The young DJ admitted that he had very little knowledge of HIV/AIDS and was grateful for what he learned over the three days.
He said he had always thought that persons living with the virus always exhibit certain symptoms. Thus, he said he may have been looking in vain for the symptoms when in fact persons with the virus may be looking as healthy as himself.
Blount, the sole female entertainer in the group, said she will be more sensitive and affectionate to persons living with AIDS and will stop judging them.
The young woman also promised to "pass the message around".
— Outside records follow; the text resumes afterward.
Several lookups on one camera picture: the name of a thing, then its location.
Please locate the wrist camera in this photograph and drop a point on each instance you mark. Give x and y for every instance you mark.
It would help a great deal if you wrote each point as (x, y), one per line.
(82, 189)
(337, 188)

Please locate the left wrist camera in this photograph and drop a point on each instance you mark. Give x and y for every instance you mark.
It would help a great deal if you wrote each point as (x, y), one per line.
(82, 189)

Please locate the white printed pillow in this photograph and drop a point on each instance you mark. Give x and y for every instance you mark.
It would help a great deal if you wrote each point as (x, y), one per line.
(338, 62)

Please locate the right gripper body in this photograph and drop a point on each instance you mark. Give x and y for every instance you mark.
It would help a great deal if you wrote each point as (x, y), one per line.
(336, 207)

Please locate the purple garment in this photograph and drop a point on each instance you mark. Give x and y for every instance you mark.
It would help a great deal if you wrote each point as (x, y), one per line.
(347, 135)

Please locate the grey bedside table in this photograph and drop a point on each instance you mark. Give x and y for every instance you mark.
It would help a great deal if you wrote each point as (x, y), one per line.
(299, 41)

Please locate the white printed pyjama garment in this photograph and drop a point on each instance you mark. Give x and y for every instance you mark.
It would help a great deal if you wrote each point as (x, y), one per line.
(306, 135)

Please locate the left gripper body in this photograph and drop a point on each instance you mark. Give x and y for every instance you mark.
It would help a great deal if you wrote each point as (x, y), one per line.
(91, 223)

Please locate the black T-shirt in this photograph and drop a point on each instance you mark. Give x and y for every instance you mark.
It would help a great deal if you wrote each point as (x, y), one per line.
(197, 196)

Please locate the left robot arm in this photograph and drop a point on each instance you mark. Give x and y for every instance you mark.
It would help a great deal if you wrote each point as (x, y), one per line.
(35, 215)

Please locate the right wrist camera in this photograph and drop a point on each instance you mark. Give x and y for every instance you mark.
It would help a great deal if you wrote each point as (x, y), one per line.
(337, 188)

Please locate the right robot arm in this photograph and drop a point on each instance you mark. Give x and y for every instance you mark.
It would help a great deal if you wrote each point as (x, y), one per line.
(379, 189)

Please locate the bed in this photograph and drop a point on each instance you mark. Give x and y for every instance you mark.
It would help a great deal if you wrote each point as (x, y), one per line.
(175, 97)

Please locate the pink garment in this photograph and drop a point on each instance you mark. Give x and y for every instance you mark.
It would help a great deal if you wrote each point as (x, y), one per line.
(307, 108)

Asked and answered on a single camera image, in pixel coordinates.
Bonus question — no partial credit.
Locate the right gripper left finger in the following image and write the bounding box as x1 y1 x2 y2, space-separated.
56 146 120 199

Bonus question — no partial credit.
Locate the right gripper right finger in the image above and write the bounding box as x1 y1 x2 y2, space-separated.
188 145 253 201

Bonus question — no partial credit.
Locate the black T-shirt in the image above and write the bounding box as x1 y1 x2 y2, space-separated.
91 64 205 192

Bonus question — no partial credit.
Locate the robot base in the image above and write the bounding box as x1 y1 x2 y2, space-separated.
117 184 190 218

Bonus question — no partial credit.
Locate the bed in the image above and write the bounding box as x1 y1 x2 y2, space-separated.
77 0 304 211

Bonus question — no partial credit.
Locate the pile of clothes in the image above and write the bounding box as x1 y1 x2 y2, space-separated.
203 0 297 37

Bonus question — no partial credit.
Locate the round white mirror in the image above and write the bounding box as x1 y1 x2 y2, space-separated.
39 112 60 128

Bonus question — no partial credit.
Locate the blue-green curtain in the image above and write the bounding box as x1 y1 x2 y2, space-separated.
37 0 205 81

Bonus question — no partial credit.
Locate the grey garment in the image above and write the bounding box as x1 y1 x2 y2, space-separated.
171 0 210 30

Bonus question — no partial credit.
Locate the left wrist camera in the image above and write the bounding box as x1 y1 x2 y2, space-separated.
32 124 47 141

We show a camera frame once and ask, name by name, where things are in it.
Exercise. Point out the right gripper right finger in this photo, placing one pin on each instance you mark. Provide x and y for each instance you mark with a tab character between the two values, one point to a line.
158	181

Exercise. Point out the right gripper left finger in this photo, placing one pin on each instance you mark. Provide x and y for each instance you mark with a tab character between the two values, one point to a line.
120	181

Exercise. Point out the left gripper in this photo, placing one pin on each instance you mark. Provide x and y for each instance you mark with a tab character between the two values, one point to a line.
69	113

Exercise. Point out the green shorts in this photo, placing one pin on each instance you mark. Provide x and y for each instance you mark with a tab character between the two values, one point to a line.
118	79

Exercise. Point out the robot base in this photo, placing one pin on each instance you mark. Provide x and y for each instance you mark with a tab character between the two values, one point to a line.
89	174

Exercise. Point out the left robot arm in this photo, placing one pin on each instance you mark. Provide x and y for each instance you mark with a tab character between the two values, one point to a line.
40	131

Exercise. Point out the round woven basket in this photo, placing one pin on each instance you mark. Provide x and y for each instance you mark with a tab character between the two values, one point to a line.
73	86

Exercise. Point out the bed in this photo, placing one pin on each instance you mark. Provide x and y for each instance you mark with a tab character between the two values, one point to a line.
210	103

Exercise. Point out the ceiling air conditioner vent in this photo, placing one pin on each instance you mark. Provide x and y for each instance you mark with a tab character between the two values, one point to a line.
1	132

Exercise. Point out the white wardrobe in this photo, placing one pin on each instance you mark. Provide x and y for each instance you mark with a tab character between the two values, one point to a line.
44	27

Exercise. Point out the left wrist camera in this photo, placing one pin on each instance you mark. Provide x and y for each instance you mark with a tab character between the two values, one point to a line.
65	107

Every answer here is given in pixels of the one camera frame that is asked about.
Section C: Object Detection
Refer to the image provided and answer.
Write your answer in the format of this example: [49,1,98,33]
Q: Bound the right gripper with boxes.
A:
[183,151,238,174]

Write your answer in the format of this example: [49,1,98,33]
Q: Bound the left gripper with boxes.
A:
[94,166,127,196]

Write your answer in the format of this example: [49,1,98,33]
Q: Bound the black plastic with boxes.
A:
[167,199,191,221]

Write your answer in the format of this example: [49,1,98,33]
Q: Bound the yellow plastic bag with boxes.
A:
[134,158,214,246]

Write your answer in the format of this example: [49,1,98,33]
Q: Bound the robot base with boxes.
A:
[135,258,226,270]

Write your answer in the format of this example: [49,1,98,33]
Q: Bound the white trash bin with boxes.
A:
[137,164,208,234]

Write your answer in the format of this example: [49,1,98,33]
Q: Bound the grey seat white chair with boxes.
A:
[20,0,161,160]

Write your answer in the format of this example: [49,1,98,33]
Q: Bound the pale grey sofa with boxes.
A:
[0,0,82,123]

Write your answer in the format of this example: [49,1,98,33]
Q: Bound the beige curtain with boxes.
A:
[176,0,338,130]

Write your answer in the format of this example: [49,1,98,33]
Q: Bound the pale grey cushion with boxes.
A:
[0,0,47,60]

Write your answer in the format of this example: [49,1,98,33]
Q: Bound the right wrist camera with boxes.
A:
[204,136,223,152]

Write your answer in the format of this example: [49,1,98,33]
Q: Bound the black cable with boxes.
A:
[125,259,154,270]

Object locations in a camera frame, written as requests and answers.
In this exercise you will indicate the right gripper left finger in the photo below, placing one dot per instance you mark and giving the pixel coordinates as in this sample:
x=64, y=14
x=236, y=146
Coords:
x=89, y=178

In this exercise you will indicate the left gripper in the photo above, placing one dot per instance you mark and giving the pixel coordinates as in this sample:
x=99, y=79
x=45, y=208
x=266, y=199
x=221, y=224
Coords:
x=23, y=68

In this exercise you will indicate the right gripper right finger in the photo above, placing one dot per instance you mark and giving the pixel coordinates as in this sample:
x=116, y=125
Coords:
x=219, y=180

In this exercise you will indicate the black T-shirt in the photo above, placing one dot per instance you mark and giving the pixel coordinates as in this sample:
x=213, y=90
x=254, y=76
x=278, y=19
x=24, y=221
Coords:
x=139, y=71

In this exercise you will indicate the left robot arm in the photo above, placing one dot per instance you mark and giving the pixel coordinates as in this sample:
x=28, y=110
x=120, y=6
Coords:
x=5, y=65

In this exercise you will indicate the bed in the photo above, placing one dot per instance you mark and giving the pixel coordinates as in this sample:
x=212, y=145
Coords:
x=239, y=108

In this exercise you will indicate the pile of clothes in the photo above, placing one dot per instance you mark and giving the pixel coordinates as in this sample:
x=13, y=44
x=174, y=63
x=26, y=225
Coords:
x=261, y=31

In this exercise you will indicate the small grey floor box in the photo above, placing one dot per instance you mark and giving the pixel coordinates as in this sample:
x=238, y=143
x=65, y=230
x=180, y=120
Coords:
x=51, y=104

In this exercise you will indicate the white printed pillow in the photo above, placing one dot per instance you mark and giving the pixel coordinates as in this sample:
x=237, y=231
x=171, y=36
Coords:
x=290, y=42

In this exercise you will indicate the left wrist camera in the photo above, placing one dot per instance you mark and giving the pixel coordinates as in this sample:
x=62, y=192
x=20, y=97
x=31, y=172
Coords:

Stating how much he enjoyed the workshop, and how comfortable he was during the discussions, Bollers said the workshop "ended too quickly". The `Stone Love' DJ added that he will try to stick to one partner to avoid contracting HIV.
However, he said he will not shun persons living with AIDS.
'Blondie' has decided to take an AIDS test to know "which group I fit into." He said that over the three days the information he received has made him wiser.
"Reading about it and hearing people talking about it was not enough...the opportunity to interact with persons living with AIDS helped me to dispel all negativity about these persons and I will also work feverishly to ensure I stick to one partner."
Recognising that they could make a difference through their music, other members of the group expressed similar attitudes towards changing their lives and educating others.
Also giving their input towards transmitting the AIDS awareness appeal were Ms Melanie Thomas, Health Education Officer and Ms Stacy Wilson, Hotline facilitator at NAPS.